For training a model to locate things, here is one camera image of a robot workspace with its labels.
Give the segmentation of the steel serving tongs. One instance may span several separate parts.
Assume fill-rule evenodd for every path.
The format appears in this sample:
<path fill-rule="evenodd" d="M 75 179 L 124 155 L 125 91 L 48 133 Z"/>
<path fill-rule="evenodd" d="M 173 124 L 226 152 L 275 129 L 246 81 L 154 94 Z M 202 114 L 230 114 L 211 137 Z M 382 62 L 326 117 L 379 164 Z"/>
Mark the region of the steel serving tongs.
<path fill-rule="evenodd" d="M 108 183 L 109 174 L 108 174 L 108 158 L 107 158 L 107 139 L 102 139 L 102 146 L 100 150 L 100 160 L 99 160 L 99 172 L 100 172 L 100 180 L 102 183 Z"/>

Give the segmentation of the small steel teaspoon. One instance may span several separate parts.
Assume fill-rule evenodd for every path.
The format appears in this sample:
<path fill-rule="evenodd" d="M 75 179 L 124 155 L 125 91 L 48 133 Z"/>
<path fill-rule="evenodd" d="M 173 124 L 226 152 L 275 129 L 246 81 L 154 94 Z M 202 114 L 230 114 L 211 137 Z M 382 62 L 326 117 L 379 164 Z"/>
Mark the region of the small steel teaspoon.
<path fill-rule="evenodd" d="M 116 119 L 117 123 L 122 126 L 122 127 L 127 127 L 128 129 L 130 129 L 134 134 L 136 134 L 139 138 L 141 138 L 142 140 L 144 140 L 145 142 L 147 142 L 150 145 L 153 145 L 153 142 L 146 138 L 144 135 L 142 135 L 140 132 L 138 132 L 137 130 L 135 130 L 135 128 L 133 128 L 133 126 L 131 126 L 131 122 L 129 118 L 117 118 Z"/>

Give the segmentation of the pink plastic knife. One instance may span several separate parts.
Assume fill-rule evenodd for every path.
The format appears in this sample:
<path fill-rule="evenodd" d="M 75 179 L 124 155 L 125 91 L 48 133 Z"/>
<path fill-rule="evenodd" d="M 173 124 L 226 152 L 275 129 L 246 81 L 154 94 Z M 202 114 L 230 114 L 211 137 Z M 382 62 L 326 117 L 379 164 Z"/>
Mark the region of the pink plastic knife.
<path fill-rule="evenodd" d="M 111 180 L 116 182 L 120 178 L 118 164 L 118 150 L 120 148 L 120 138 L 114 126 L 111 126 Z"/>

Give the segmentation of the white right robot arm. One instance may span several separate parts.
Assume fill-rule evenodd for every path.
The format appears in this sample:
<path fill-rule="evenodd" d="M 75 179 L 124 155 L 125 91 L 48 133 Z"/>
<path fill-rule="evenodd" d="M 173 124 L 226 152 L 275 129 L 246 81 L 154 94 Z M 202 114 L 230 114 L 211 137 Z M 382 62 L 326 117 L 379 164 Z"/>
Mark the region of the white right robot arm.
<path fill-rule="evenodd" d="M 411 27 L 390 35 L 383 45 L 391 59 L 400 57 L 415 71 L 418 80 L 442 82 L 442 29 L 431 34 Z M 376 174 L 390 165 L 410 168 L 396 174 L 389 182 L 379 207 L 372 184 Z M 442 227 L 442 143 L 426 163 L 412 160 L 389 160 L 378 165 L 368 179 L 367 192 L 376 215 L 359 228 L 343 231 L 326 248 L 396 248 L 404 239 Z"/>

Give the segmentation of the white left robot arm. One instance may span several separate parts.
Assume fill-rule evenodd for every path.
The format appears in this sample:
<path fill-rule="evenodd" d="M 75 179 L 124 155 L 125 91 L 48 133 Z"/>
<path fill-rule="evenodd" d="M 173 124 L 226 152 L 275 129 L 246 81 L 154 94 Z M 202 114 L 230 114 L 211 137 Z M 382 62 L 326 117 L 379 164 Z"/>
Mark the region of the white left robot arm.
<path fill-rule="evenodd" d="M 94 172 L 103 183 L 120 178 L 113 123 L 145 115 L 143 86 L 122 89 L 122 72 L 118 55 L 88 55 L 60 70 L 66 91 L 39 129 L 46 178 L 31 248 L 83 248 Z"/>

• [TASK TO COMPLETE]
Please write out the records above once more, exactly and completely.

• [ANSWER TO THIS TASK]
For training a model to locate things, here is one camera image of a robot workspace with its labels.
Give the segmentation of the steel serving tongs. One instance may span several separate parts.
Assume fill-rule evenodd for every path.
The format appears in this sample:
<path fill-rule="evenodd" d="M 75 179 L 124 155 L 125 91 L 48 133 Z"/>
<path fill-rule="evenodd" d="M 173 124 L 226 152 L 275 129 L 246 81 L 154 94 Z M 202 114 L 230 114 L 211 137 Z M 382 62 L 326 117 L 379 164 Z"/>
Mark the region of the steel serving tongs.
<path fill-rule="evenodd" d="M 108 183 L 109 174 L 108 174 L 108 158 L 107 158 L 107 139 L 102 139 L 102 146 L 100 150 L 100 160 L 99 160 L 99 172 L 100 172 L 100 180 L 102 183 Z"/>

Give the segmentation of the small steel teaspoon. One instance may span several separate parts.
Assume fill-rule evenodd for every path.
The format appears in this sample:
<path fill-rule="evenodd" d="M 75 179 L 124 155 L 125 91 L 48 133 Z"/>
<path fill-rule="evenodd" d="M 173 124 L 226 152 L 275 129 L 246 81 L 154 94 Z M 202 114 L 230 114 L 211 137 Z M 382 62 L 326 117 L 379 164 Z"/>
Mark the region of the small steel teaspoon.
<path fill-rule="evenodd" d="M 116 119 L 117 123 L 122 126 L 122 127 L 127 127 L 128 129 L 130 129 L 134 134 L 136 134 L 139 138 L 141 138 L 142 140 L 144 140 L 145 142 L 147 142 L 150 145 L 153 145 L 153 142 L 146 138 L 144 135 L 142 135 L 140 132 L 138 132 L 137 130 L 135 130 L 135 128 L 133 128 L 133 126 L 131 126 L 131 122 L 129 118 L 117 118 Z"/>

Give the segmentation of the pink plastic knife. One instance may span several separate parts.
Assume fill-rule evenodd for every path.
The format appears in this sample:
<path fill-rule="evenodd" d="M 75 179 L 124 155 L 125 91 L 48 133 Z"/>
<path fill-rule="evenodd" d="M 173 124 L 226 152 L 275 129 L 246 81 L 154 94 Z M 202 114 L 230 114 L 211 137 Z M 382 62 L 326 117 L 379 164 Z"/>
Mark the region of the pink plastic knife.
<path fill-rule="evenodd" d="M 111 180 L 116 182 L 120 178 L 118 164 L 118 150 L 120 148 L 120 138 L 114 126 L 111 126 Z"/>

Give the segmentation of the white right robot arm. One instance may span several separate parts.
Assume fill-rule evenodd for every path.
The format appears in this sample:
<path fill-rule="evenodd" d="M 75 179 L 124 155 L 125 91 L 48 133 Z"/>
<path fill-rule="evenodd" d="M 173 124 L 226 152 L 275 129 L 246 81 L 154 94 Z M 202 114 L 230 114 L 211 137 Z M 382 62 L 326 117 L 379 164 Z"/>
Mark the region of the white right robot arm.
<path fill-rule="evenodd" d="M 411 27 L 390 35 L 383 45 L 391 59 L 400 57 L 415 71 L 418 80 L 442 82 L 442 29 L 431 34 Z M 376 174 L 390 165 L 410 168 L 396 174 L 389 182 L 379 207 L 372 184 Z M 442 227 L 442 143 L 426 163 L 412 160 L 389 160 L 378 165 L 368 179 L 367 192 L 376 215 L 359 228 L 343 231 L 326 248 L 396 248 L 404 239 Z"/>

Give the segmentation of the white left robot arm. One instance may span several separate parts.
Assume fill-rule evenodd for every path.
The format appears in this sample:
<path fill-rule="evenodd" d="M 75 179 L 124 155 L 125 91 L 48 133 Z"/>
<path fill-rule="evenodd" d="M 173 124 L 226 152 L 275 129 L 246 81 L 154 94 Z M 202 114 L 230 114 L 211 137 Z M 382 62 L 326 117 L 379 164 Z"/>
Mark the region of the white left robot arm.
<path fill-rule="evenodd" d="M 94 172 L 103 183 L 120 178 L 113 123 L 145 115 L 143 86 L 122 89 L 122 72 L 118 55 L 88 55 L 60 70 L 66 91 L 39 129 L 46 178 L 31 248 L 83 248 Z"/>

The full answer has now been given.